I'm getting rid of clothes that are old (sweaters with frayed sleeves, pilly cordoroy, stretched collars) and also clothes that just aren't comfy enough for me anymore -- anything scritchy scratchy, no matter how pretty or flattering, must go.

I'm also getting rid of almost all of my sentimental items: the t-shirt I wore at 18, the little denim skirt that's (literally) 10 digits smaller than what I'd buy now (and I thought I was fat when I wore it). I'm too old, I have too much cancer in my bones, to be weighed down with cotton t-shirt memories.

Eric asked me to keep my leather jacket. He gave it to me on our first Christmas together, and I wore & wore & wore it. I'll keep it. There'll be plenty of room now that I only have clothes that I actually wear.

Going through & getting rid of my stuff will be a monumental task for Eric when I'm gone -- assuming that I die first, which is certainly the trend. I don't want it to be harder than it needs to be.

Who wants my report cards from elementary school, or the birthday card my grandparents gave me when I was eight? It's unlikely that my children would even want those things, had I had 'em. But I didn't have 'em. Eric and I had each other, instead... the smallest possible family unit, and it's been good. Goodgoodgood.

I'd better get back to work.

Saturday, January 28, 2006

Texas

Diane Wilson, co-founder of code pink, is serving a 150-day sentence in a Texas jail for misdemeanor trespassing, related to a political action at a Dow Chemical plant. Her experience in the Victoria County jail is horrifying. This is her open letter to Sheriff Browning.


January 20th, 2006
Sheriff T. Michael O'Connor
Victoria County
101 North Glass Street
Victoria, TX 77901

CC:

Sheriff B.B. Browning
Calhoun County
211 South Ann Street
Port Lavaca, TX 77979

(Additional CC recipients are listed at the end of letter.)

Dear Sheriff O'Connor:

I am a female inmate in the Victoria County Jail, TX, though I was arrested on criminal trespass charges in Calhoun County. I was given a sentence of 150 days plus a $2,000 fine for protesting Dow Chemical Company's refusal to appear in Indian courts in response to charges against its wholly-owned subsidiary, Union Carbide, and its treatment of the survivors of the toxic-leak disaster in Bhopal, India, where a catastrophic pesticide release has killed over 20,000 people to date.

I am a fairly new inmate and have only been here since December 10, 2005, yet I have a number of grievances.

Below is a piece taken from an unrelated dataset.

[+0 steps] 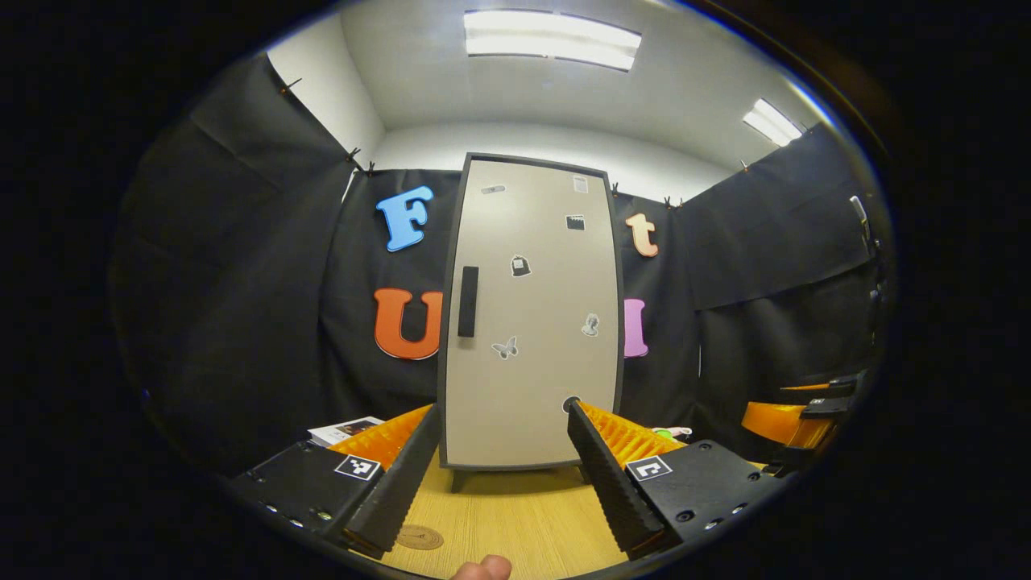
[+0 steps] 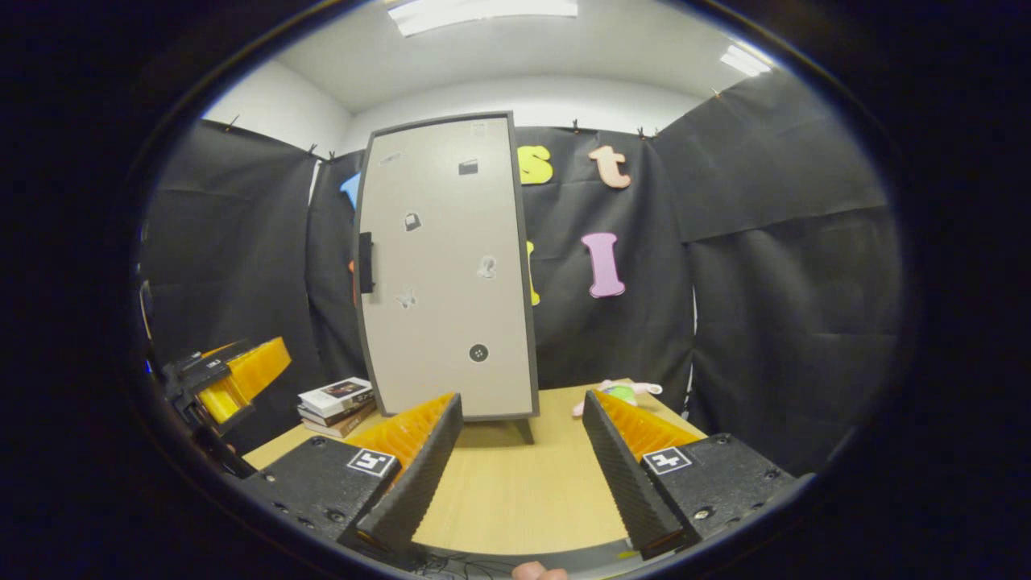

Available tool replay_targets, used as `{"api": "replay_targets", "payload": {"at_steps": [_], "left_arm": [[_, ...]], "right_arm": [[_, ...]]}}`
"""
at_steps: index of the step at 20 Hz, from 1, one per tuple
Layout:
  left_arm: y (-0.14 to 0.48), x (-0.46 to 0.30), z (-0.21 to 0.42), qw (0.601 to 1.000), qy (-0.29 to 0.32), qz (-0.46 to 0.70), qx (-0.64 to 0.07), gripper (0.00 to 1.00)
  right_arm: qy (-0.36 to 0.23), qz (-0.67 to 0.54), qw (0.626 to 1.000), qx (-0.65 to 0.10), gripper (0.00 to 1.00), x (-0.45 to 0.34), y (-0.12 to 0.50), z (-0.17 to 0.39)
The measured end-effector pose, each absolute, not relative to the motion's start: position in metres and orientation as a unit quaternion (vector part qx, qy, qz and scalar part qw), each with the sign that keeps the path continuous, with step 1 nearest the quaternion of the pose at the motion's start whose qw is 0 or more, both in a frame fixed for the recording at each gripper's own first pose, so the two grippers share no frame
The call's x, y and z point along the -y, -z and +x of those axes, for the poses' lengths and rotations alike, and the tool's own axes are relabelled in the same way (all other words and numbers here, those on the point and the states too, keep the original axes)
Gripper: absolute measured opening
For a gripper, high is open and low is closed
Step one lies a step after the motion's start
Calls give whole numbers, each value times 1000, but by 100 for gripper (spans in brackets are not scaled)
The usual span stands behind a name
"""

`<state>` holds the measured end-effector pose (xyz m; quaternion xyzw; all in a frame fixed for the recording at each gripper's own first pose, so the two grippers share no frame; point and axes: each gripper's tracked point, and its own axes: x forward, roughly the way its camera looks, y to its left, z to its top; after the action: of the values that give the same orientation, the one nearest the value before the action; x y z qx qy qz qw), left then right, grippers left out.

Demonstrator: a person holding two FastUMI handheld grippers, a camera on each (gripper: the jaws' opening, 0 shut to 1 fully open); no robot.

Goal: Open the cabinet door with the right hand, grasp the bottle in the cabinet with the left hand and place it on the coaster, then close the cabinet door with the right hand.

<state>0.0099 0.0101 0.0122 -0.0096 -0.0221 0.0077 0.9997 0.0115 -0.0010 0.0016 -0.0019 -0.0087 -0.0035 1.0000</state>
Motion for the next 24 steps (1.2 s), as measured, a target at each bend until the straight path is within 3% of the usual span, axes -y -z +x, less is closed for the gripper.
{"api": "replay_targets", "payload": {"at_steps": [16, 24], "left_arm": [[-20, -36, 7, 999, -28, 16, 23, 95], [-16, -26, 0, 999, -17, 24, 15, 95]], "right_arm": [[-23, -21, 999, 21, 94, -26, -9, 14], [-86, -55, 995, 17, 96, -52, -26, 42]]}}
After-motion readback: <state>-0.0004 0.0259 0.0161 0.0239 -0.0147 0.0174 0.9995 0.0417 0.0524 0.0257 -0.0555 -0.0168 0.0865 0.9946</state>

Many of these come from other inmates and you may ask why they don't report them themselves. Well, it's pretty simple: there is absolutely no effective avenue to raise issues and if there is, the inmates have certainly not been made aware of it. There is a standard form that inmates can use to make an attempt at communication, but the response can take anywhere between a week to never.

There is no information available, no pamphlet explaining the procedures or the rights of the inmates or even something as simple as "when is commissary."

I asked to see the law library since the inmates rarely see legal counsel, but was told that there is not one available. If inmates ask for legal counsel they are told, "You'll see one when your trial comes up," and usually that's ten minutes before one goes to trial.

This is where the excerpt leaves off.